▸ WHAT IS BEING ASKED
Print the data that follows exactly as it stands, from its first line through the line containing "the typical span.", and stop there.

- - -

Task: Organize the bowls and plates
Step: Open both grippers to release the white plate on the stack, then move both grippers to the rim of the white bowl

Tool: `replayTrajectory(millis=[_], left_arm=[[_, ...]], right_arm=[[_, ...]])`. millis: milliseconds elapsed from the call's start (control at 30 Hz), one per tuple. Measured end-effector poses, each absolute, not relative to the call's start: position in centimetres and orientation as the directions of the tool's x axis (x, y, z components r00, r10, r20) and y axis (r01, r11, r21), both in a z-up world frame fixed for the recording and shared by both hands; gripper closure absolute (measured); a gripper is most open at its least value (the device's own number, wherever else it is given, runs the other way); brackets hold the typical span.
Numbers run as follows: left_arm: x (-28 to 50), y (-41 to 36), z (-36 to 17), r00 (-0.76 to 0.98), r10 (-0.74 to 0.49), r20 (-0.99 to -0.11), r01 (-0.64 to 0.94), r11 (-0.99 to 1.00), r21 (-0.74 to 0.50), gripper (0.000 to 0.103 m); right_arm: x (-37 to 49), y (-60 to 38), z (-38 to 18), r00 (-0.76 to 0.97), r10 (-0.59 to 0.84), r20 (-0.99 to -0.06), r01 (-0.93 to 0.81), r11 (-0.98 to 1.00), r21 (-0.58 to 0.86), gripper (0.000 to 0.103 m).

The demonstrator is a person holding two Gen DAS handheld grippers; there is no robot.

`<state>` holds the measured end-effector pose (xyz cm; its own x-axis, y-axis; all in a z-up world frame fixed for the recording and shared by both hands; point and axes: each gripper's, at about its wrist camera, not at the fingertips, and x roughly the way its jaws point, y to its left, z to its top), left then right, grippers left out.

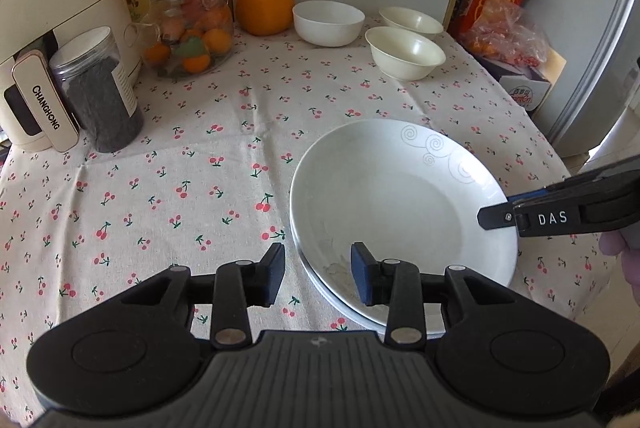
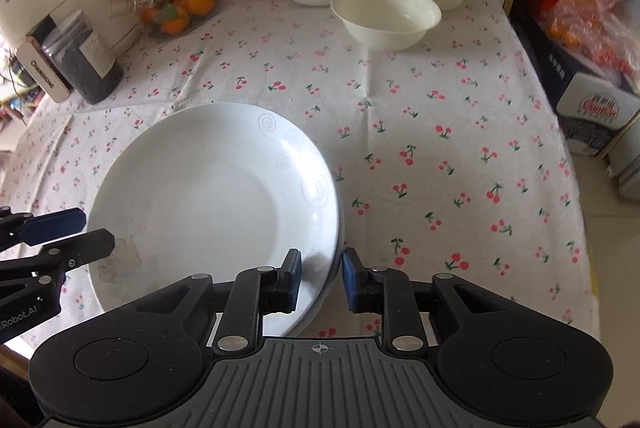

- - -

▸ RESPONSE TO THIS EXERCISE
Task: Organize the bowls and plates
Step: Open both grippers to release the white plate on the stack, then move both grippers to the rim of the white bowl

Tool: `replayTrajectory(millis=[_], left_arm=[[_, ...]], right_arm=[[_, ...]])`. millis: milliseconds elapsed from the call's start (control at 30 Hz), one per tuple. Measured end-effector poses, each absolute, not relative to the call's start: position in centimetres and orientation as the directions of the tool's x axis (x, y, z components r00, r10, r20) and y axis (r01, r11, r21), both in a z-up world frame fixed for the recording and shared by both hands; gripper closure absolute (measured); a gripper is most open at its least value (the device's own number, wherever else it is given, runs the other way); brackets hold the typical span.

At this stage, the exercise is finished.